Wednesday, March 4, 2009
Navigating color without a line
The Felix Chronicles, #8
In which a colorless person
considers a question of terminology
The table produced by the admissions office had the statistics all neatly in a row: total applied, total admitted, comparisons with other schools, and so on. And an additional set of statistics, using the label “SOC.” It took a moment to realize what that was: “students of color.” In recent years this has become the term of art in multicultural affairs, replacing “race” as a category.
It’s not hard to see why. For one thing, the term “color” reminds us that race was once largely treated as a black-and-white-affair in terms of numbers, if never officially as the sole categories of demographic sorting. “Color,” by contrast, is perceived to more clearly encompass Native Americans and Asians, each term denoting many tribes or nationalities within it. But the reach of “color” also extends to Latinos – older term: “Hispanics” – who were once widely denoted as “ethnic,” back when the term was used to sort various white groups. A century ago, one could casually speak of the “Syrian” race or the “Slavic” race, but such terminology fell out of favor after the Second World War, in part because the Final Solution gave terms like the “Jewish race” even more ominous overtones than they had before the war.
“Color” is also a useful concept in an age of accelerating interracial marriage and child-rearing. We have long recognized that most African Americans, for example, have white “blood” – yet another word which, strictly speaking, requires quotation marks to suggest a figurative rather than literal or scientific reality – in their heritage. Light-skinned “black” people sometimes “passed” for “white”; we now live in a world where it is tactically possible, for admissions purposes at least, for such people to pass for black (or, at any rate, for such suspicions to take shape in less than fully charitable minds). The concept of color allows us to avoid a problematic attempt to sort or define a fixed definition of race while preserving a sense of racial consciousness for the sake of diversity.
Or, I should say, seem to avoid a problematic attempt. Because the phrase “of color” is not finally tenable as a description of reality or as a means to social justice. The most obvious objection, of course, comes from those of us who are ineluctably defined as “colorless” people, which this gringo experiences a definition in terms of deficiency, a lack, an absence of that which is now widely embraced (see: President of the United States). One could of course respond that this is a form of just desserts, or, at the very least, a sensitivity that does not necessarily need to be at the top of any list of linguistic reform regarding the question of “minorities” – yet another term that is losing taxonomic meaning in many U.S. cities and suburbs. A reminder that my own personal comfort should not be a collective priority is, in fact, what I usually tell myself when my mind turns to such subjects. Yet it also occurs to me that it remains an issue even for the “colored” (once a common, casually racist term), because “people of color” are still defining themselves in terms of a racial void. “White” remains the point of all orientation for the non-white, which keeps whiteness in a position of centrality on the one hand and confers an ultimately corrosive psychic wage of superiority on the other (“at least I’m not white.”) Either stance makes some sense, of course, in that white people as a group still control a majority of stake of wealth and power in contemporary society, and the people who use the term “of color” in positions of policy are presumably, and appropriately, interested in changing that.

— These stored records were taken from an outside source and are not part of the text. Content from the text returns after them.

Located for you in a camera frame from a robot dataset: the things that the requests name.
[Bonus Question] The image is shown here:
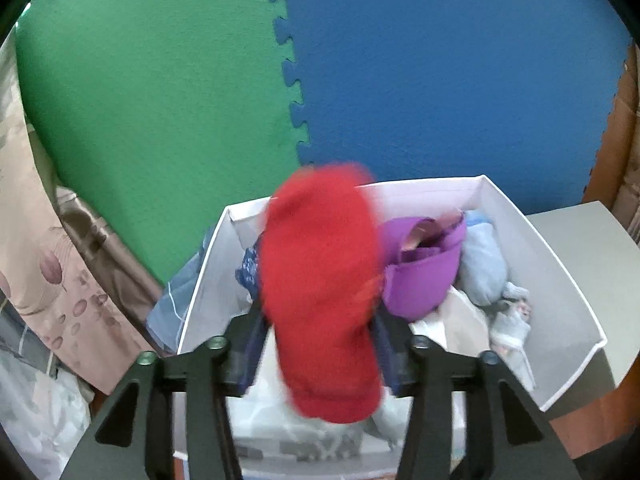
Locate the blue foam mat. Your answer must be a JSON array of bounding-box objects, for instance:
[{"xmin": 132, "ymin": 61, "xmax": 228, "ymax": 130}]
[{"xmin": 265, "ymin": 0, "xmax": 633, "ymax": 206}]

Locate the purple underwear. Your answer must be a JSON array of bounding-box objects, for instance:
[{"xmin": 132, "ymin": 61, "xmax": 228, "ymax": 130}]
[{"xmin": 377, "ymin": 216, "xmax": 468, "ymax": 322}]

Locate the beige underwear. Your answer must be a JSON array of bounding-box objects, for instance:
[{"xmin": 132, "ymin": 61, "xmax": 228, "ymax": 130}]
[{"xmin": 410, "ymin": 285, "xmax": 493, "ymax": 356}]

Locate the white cardboard box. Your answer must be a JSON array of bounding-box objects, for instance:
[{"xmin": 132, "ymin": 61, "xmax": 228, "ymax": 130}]
[{"xmin": 172, "ymin": 174, "xmax": 608, "ymax": 478}]

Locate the blue patterned underwear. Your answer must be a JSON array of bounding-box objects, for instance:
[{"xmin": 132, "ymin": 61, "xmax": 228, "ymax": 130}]
[{"xmin": 235, "ymin": 240, "xmax": 266, "ymax": 306}]

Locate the white underwear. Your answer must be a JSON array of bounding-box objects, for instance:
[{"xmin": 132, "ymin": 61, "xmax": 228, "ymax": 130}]
[{"xmin": 240, "ymin": 330, "xmax": 416, "ymax": 456}]

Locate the beige floral curtain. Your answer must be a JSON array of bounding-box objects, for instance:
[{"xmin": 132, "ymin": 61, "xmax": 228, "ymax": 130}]
[{"xmin": 0, "ymin": 35, "xmax": 166, "ymax": 396}]

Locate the grey-blue checked cloth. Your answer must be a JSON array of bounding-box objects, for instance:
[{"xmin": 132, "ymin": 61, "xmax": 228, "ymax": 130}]
[{"xmin": 146, "ymin": 225, "xmax": 216, "ymax": 356}]

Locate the green foam mat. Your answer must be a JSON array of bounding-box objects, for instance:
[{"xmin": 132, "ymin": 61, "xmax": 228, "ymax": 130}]
[{"xmin": 15, "ymin": 0, "xmax": 313, "ymax": 286}]

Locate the grey floral underwear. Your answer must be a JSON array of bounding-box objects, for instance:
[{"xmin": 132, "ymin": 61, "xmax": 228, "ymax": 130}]
[{"xmin": 490, "ymin": 282, "xmax": 533, "ymax": 356}]

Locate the brown foam mat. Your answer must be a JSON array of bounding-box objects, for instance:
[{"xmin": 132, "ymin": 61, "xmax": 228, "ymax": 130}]
[{"xmin": 582, "ymin": 42, "xmax": 640, "ymax": 206}]

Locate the light blue underwear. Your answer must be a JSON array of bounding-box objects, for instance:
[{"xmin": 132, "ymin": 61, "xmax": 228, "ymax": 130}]
[{"xmin": 457, "ymin": 210, "xmax": 510, "ymax": 307}]

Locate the red underwear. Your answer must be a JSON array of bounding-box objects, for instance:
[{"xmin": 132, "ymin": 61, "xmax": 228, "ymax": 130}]
[{"xmin": 257, "ymin": 161, "xmax": 388, "ymax": 423}]

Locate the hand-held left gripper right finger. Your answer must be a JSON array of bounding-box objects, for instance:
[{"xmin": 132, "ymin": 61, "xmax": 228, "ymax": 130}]
[{"xmin": 370, "ymin": 305, "xmax": 581, "ymax": 480}]

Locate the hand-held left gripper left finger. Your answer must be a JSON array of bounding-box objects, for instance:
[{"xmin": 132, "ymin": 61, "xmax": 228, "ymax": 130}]
[{"xmin": 60, "ymin": 305, "xmax": 271, "ymax": 480}]

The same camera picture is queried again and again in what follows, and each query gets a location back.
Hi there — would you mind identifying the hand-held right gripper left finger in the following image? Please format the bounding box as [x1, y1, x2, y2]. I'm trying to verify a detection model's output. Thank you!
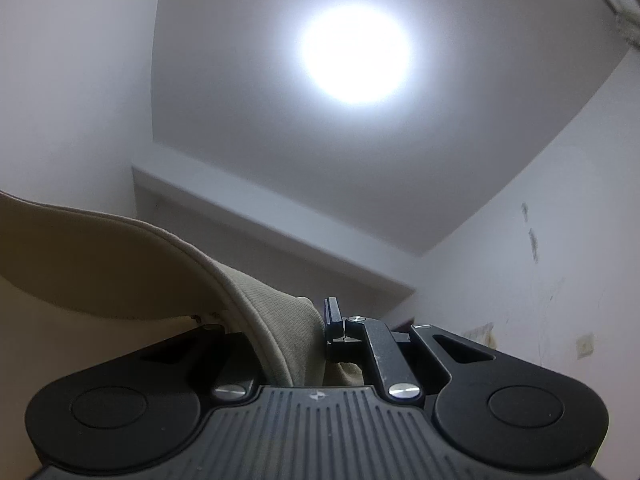
[140, 324, 262, 403]

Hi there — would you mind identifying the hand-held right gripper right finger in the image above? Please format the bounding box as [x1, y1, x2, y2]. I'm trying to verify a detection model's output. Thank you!
[324, 297, 497, 404]

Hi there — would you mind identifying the cream garment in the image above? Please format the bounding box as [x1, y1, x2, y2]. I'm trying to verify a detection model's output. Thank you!
[0, 191, 369, 389]

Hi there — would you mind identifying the round ceiling light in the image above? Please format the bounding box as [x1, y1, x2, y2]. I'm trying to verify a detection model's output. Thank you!
[292, 4, 414, 107]

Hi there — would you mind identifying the white cable duct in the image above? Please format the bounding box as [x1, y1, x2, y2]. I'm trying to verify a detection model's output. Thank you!
[570, 0, 640, 47]

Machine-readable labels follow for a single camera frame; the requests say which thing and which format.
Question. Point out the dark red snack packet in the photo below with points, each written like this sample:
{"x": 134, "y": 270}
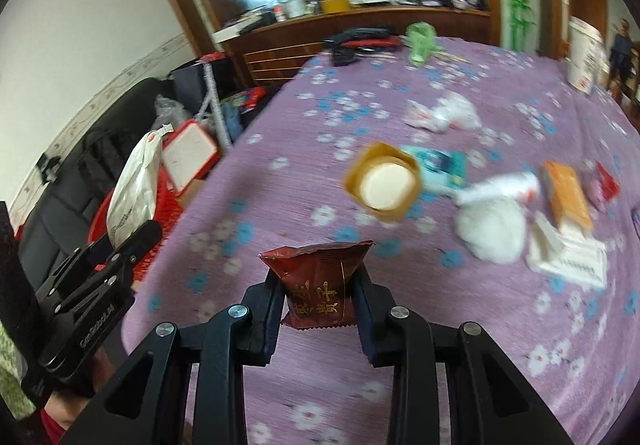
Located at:
{"x": 320, "y": 285}

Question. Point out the white box with red rim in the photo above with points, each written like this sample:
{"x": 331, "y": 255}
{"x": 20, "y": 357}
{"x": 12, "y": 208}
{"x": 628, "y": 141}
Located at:
{"x": 190, "y": 155}

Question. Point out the wooden counter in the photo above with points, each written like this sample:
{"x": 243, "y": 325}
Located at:
{"x": 300, "y": 37}

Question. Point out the wooden chopsticks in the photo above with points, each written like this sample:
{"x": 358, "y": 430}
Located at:
{"x": 384, "y": 56}

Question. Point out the white crumpled plastic bag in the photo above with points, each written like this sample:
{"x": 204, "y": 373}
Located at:
{"x": 445, "y": 112}

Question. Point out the clear plastic bag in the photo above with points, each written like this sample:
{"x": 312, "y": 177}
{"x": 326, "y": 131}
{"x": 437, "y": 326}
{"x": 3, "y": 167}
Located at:
{"x": 170, "y": 112}

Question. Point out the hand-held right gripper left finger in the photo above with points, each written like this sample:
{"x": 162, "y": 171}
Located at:
{"x": 272, "y": 320}

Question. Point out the white printed plastic bag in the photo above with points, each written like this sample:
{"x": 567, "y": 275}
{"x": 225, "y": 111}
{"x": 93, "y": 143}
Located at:
{"x": 135, "y": 190}

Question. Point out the tall white paper cup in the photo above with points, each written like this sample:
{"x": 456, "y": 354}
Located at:
{"x": 582, "y": 55}

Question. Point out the pink and red wrapper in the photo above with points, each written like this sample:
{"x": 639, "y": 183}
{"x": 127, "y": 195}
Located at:
{"x": 602, "y": 182}

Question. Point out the red plastic basket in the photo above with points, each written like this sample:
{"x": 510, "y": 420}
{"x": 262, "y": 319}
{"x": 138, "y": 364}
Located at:
{"x": 167, "y": 220}

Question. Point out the dark blue bag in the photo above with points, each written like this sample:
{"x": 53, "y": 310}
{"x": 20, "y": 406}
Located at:
{"x": 200, "y": 77}

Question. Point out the white long wrapper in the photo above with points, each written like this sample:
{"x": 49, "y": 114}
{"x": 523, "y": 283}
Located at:
{"x": 502, "y": 187}

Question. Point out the teal cartoon tissue pack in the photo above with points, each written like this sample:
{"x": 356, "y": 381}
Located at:
{"x": 442, "y": 167}

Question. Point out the black wall device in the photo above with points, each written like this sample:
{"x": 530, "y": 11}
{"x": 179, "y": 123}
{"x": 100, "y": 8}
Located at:
{"x": 48, "y": 167}

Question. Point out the white round bun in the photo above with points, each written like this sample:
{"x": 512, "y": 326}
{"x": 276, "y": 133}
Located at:
{"x": 492, "y": 227}

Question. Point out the black leather sofa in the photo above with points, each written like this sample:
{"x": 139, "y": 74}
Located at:
{"x": 65, "y": 205}

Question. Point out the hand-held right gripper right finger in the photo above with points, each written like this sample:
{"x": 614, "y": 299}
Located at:
{"x": 365, "y": 325}

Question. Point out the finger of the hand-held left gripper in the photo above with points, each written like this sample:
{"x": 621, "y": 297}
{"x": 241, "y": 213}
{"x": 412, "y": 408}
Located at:
{"x": 132, "y": 250}

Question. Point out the white flat box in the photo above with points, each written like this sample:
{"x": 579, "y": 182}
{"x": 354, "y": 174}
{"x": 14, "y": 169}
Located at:
{"x": 565, "y": 255}

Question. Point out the white flat book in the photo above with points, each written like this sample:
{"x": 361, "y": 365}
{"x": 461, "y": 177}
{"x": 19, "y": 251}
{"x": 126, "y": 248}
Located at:
{"x": 235, "y": 31}

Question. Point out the red and blue bag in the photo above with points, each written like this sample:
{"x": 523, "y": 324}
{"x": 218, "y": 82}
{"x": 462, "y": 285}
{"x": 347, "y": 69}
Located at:
{"x": 245, "y": 100}

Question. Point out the orange carton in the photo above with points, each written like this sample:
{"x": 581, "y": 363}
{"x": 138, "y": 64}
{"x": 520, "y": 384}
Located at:
{"x": 567, "y": 197}

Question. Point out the yellow box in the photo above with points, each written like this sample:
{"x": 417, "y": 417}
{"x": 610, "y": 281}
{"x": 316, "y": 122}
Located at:
{"x": 334, "y": 6}

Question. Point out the yellow paper cup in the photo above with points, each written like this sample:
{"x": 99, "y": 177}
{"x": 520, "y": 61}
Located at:
{"x": 382, "y": 182}

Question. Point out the purple floral tablecloth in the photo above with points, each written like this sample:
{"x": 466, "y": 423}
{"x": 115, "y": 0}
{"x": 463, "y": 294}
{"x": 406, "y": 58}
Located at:
{"x": 300, "y": 150}

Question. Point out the black and red pouch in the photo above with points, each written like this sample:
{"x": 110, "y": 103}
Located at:
{"x": 360, "y": 42}

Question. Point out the white pole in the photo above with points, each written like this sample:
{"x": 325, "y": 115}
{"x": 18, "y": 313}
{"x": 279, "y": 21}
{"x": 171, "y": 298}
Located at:
{"x": 215, "y": 105}

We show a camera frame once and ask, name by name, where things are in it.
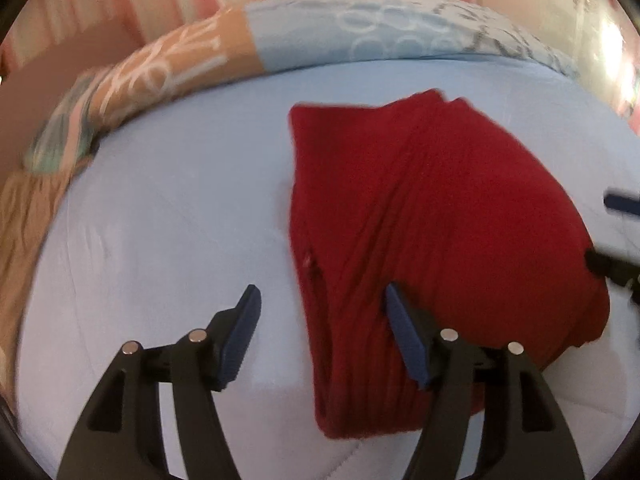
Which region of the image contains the brown bed sheet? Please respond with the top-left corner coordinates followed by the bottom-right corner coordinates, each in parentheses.
top-left (0, 167), bottom-right (76, 401)

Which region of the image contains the light blue bed quilt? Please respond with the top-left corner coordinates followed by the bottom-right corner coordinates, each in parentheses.
top-left (15, 55), bottom-right (640, 480)

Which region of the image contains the red knit sweater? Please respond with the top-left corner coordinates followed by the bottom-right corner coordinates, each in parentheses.
top-left (287, 88), bottom-right (612, 440)

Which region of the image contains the brown board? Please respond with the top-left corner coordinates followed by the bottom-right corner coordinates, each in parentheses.
top-left (0, 25), bottom-right (146, 181)

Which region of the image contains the patterned blue tan pillow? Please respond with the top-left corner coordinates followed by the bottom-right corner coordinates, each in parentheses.
top-left (75, 0), bottom-right (581, 131)

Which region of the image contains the teal and pink plaid cloth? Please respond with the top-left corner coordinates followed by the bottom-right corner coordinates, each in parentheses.
top-left (22, 67), bottom-right (101, 176)

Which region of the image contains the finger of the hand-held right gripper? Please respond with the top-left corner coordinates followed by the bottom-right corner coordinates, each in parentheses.
top-left (584, 249), bottom-right (640, 306)
top-left (604, 189), bottom-right (640, 217)

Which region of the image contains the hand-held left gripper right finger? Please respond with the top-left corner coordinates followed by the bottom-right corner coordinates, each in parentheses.
top-left (385, 283), bottom-right (585, 480)

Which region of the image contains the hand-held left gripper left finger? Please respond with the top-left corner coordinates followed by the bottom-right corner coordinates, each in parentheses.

But this in turn begs the question of which white people have this illegitimate power, how whiteness no less than blackness is defined, and how other categories such as gender, sexuality, or class figure into it, not to mention less well-established markers of identity like religion or region. These are of course not new problems. Nor will any rhetorical sleight-of-hand make them go away.
Still, it may be worth posing a question whether it’s time to consider a new, inevitably perishable, piece of terminology. I not sure what’s likely to work best, but in the spirit of offering some alternative to that which I criticize, I’ll endorse the emerging phrase “traditionally under-represented groups” (TUGs). This isn’t perfect either; Irish immigrants, for example, were once traditionally underrepresented in college admissions, though it would be hard to argue that Americans of Irish descent are rare at most schools and colleges today. Perhaps "recently under-represented groups" (RUGs) would be better (perhaps "relatively under-represented groups would be better still). Either term is in any case elastic enough to encompass any number of designations, while making clear that depending on your applicant pool, there are some groups (e.g. heterosexuals) who cannot really be considered under-represented while still giving traditional racial identity a centrality it in many cases merits. As it has played out in U.S. history, fairness is less a matter of attaining a kind of fixed equilibrium than maintaining a flexible process that strives to realize the promise of American life as broadly as is practical. Ideally, policies like Affirmative Action, if they are to have a viable future, should reflect this reality in name no less than practice.
“The problem of the twentieth century is the problem of the color line,” W.E.B. DuBois famously wrote in 1903. (That's him in the upper right hand corner, around the time of his classic book The Souls of Black Folk.) The problem of the twenty-first may well be navigating color without a line.